- From: Philip Taylor <pjt47@cam.ac.uk>
- Date: Thu, 20 Nov 2008 23:51:59 +0000
- To: Mark Baker <distobj@acm.org>
- CC: public-html@w3.org
Mark Baker wrote: > [...] The parser and much of the language is > defined in DOM terms. I haven't had a detailed enough look at the > parser to know if the DOM gets in the way though, or if it can simply > be used as an abstract model as the spec says ("Implementations that > do not support scripting do not have to actually create a DOM Document > object, but the DOM tree in such cases is still used as the model for > the rest of the specification."). As somebody pointed out, html5lib > doesn't have a DOM, so that's an argument that it's possible. But I'm > still wary of using an implemented model as an abstract one, lest > nuances of the various implementations result in differing > interpretations of the specification. The parsing algorithm says: "The tree construction stage is associated with a DOM Document object when a parser is created. The "output" of this stage consists of dynamically modifying or extending that document's DOM tree." and then defines terms like "create an element for a token" in terms of DOM concepts like the HTMLAnchorElement interface. Then it uses phrases like: "Append a Comment node to the current node with the 'data' attribute set to the data given in the comment token." and "Insert 'last node' into 'node', first removing it from its previous parent node if any." So it seem to me that the spec is already using a quite abstract view of the DOM. It uses the DOM interface names to identify the different types of node that can be generated, and to refer to the fields of each node (like 'data'), but otherwise it uses generic tree terminology.

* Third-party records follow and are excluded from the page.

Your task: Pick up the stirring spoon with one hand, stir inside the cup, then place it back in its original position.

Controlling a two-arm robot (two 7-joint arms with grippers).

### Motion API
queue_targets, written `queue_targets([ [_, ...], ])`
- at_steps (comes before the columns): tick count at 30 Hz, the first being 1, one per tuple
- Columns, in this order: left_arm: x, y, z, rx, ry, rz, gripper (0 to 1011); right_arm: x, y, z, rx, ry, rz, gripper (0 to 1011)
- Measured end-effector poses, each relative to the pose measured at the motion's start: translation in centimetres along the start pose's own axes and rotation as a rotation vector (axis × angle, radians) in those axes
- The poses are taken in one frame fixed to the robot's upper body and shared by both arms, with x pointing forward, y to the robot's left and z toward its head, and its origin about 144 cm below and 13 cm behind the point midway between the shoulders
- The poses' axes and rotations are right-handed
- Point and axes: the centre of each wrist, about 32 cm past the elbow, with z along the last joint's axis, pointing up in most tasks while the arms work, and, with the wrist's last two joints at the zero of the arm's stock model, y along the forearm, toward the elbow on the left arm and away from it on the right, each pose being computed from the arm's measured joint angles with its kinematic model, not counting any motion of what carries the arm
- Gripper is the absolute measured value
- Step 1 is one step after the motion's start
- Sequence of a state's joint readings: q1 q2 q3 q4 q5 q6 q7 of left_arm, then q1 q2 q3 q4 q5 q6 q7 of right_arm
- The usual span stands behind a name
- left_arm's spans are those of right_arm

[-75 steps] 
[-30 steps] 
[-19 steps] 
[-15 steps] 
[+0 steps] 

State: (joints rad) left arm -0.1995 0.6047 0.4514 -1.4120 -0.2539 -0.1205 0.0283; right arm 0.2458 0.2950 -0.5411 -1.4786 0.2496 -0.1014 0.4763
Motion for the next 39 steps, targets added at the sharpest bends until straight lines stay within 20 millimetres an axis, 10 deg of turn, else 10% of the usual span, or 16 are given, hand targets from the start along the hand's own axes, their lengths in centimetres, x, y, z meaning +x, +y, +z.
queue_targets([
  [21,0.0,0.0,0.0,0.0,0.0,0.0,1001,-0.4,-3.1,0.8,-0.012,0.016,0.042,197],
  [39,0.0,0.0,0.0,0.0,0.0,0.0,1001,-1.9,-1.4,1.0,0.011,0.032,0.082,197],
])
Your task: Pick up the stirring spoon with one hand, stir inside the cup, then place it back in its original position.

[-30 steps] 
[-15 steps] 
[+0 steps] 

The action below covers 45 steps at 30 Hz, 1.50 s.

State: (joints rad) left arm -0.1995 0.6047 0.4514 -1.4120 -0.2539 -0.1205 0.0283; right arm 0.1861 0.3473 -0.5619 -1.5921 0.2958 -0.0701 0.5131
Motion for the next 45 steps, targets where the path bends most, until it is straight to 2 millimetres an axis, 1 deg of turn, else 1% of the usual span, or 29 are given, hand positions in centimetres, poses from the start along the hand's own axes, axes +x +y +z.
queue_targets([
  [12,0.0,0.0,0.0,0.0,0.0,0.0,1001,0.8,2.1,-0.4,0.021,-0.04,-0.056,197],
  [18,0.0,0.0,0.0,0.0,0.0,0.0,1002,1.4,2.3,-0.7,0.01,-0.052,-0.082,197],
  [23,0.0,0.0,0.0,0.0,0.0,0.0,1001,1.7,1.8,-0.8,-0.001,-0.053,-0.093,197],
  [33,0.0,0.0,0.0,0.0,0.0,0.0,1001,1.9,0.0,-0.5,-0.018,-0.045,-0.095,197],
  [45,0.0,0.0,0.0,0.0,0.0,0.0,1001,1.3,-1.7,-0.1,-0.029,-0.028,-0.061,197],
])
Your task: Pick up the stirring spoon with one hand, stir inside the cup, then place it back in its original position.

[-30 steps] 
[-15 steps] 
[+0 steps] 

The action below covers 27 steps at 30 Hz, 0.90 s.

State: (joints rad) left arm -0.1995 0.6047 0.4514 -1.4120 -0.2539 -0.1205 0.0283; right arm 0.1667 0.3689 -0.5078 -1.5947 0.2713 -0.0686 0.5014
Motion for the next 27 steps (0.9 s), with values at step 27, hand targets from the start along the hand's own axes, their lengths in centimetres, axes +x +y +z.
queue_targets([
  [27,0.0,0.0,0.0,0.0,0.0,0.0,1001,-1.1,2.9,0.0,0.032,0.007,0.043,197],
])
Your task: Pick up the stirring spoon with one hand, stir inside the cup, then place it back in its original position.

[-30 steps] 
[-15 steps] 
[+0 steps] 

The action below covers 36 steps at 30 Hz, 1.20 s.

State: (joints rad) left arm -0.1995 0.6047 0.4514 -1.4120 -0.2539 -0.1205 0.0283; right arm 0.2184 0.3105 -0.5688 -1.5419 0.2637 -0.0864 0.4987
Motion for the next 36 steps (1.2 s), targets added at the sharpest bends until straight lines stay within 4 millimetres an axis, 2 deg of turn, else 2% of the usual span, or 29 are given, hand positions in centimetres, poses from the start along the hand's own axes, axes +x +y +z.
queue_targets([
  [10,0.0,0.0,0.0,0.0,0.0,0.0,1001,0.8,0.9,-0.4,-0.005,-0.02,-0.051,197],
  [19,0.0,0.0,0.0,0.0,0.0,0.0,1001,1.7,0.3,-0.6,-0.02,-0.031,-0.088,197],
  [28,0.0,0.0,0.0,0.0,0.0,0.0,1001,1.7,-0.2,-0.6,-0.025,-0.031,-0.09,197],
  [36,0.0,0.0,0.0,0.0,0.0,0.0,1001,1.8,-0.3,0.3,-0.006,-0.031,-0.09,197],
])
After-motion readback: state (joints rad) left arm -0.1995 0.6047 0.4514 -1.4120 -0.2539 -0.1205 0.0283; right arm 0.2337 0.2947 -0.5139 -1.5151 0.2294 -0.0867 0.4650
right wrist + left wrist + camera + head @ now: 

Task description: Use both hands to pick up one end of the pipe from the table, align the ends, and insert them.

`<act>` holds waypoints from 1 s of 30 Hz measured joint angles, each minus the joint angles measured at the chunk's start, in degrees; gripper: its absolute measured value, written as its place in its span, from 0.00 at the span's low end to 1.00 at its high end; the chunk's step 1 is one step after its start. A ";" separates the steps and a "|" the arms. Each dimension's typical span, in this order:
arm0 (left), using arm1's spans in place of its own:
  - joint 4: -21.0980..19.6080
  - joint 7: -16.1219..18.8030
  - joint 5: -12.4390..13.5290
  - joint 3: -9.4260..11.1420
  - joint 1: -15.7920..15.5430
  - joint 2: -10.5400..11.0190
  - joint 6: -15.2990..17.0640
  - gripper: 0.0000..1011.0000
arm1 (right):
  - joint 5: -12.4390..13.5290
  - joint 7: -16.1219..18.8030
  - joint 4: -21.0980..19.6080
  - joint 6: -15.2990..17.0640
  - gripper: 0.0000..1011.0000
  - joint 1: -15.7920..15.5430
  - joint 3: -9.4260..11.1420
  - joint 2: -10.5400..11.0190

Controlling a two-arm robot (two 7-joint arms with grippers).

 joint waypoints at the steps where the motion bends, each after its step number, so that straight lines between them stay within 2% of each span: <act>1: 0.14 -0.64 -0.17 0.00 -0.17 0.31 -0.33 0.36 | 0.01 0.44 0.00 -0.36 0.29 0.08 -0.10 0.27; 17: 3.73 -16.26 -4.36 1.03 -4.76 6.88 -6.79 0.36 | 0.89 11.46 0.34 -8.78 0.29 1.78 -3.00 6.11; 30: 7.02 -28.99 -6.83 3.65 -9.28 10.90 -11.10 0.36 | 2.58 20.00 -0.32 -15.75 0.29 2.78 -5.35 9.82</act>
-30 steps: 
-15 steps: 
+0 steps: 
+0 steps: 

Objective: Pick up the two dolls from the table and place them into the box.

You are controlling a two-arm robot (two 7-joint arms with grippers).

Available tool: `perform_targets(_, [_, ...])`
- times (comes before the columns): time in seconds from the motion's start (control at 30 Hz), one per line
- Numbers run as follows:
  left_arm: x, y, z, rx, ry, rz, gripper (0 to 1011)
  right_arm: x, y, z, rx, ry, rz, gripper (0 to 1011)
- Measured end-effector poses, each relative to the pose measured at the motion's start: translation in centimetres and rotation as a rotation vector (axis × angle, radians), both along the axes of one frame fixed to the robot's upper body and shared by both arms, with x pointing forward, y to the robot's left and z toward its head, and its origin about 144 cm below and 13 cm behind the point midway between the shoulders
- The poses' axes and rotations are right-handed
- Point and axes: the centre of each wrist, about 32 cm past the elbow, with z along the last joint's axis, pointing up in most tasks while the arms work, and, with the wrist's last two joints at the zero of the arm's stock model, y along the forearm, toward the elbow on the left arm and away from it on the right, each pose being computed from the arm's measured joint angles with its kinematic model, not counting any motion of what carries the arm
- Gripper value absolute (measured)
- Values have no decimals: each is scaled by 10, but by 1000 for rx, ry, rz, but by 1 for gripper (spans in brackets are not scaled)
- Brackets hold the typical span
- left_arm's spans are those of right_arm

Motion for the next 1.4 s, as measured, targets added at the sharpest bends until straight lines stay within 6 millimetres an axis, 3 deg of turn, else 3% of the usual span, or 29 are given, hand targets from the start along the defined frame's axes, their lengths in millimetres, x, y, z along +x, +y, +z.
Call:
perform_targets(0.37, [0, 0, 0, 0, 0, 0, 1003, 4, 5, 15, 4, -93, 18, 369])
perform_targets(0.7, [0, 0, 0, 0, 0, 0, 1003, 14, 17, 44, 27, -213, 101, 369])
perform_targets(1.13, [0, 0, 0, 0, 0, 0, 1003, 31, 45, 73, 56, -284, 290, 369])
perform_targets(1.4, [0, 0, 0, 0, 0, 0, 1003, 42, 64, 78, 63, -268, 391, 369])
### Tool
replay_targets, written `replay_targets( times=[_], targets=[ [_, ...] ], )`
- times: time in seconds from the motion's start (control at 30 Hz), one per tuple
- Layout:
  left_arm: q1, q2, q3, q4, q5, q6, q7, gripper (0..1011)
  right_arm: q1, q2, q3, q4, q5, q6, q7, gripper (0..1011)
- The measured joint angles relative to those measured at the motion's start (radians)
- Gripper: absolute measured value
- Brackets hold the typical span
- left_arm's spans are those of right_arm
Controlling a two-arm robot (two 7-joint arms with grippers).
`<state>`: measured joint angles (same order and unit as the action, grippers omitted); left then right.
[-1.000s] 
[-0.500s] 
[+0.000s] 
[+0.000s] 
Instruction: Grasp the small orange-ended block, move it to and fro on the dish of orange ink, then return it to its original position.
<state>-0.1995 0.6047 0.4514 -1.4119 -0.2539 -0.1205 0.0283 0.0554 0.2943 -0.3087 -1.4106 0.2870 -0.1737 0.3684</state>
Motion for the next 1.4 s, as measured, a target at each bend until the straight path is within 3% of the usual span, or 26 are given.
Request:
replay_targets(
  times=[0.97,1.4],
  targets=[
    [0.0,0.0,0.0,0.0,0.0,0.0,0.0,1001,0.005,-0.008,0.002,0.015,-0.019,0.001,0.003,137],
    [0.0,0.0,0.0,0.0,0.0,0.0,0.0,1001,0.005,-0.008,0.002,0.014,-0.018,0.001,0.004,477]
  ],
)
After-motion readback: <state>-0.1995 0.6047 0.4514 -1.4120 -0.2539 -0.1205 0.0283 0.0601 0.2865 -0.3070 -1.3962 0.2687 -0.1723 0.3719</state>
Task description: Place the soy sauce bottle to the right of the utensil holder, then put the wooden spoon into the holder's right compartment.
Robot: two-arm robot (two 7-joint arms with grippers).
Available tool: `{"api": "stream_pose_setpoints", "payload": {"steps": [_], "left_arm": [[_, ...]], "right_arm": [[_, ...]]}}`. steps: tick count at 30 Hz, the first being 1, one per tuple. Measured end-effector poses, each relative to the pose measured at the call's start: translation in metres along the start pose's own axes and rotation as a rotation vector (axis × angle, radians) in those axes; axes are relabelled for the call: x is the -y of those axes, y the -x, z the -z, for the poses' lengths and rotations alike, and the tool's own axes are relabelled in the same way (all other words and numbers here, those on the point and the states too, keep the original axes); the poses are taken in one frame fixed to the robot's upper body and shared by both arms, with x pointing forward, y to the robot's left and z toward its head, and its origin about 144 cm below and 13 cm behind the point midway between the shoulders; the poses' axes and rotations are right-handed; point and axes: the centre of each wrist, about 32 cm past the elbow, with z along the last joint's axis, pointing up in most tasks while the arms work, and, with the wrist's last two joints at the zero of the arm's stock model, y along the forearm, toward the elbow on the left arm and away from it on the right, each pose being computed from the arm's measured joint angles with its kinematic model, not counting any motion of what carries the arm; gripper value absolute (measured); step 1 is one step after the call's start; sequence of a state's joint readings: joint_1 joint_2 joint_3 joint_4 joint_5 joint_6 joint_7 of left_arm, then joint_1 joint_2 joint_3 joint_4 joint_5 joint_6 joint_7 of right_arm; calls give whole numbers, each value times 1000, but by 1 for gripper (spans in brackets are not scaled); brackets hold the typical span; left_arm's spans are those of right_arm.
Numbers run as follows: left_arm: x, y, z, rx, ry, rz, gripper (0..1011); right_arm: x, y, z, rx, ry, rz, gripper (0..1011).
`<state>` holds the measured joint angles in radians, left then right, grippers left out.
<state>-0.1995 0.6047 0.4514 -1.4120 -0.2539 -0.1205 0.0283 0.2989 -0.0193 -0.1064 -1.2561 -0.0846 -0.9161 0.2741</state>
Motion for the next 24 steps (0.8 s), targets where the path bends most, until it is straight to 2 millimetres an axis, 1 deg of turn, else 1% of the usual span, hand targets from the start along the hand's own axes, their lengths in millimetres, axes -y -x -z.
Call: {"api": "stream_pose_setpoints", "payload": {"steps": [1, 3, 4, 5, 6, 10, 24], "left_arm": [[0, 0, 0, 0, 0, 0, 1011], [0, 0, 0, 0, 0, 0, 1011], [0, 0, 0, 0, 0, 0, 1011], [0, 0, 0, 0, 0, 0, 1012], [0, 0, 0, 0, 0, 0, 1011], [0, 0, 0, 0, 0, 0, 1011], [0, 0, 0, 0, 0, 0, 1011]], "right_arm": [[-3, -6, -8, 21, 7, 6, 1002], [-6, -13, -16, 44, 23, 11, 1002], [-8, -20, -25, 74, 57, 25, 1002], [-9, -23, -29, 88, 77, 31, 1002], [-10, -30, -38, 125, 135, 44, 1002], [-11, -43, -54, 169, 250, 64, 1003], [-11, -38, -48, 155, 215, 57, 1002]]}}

In particular it doesn't say anything like "Execute node.appendChild(lastNode)", which would be much more DOM-implementation-specific. People who have implemented the parsing algorithm have used a variety of non-DOM output structures (ElementTree and BeautifulSoup in html5lib, XOM and SAX in validator.nu, some purely functional tree structure in my OCaml implementation, etc) have never (as far as I'm aware) expressed concerns that the spec makes it unnecessarily difficult to use a non-DOM output format. (There are some necessary difficulties when the output format can't represent all HTML documents, e.g. if it requires XML-compatible element names or unbuffered streaming, but those issues will occur regardless of how the spec is written.) Does this increase or assuage your wariness at all? -- Philip Taylor pjt47@cam.ac.uk
Received on Thursday, 20 November 2008 23:53:01 UTC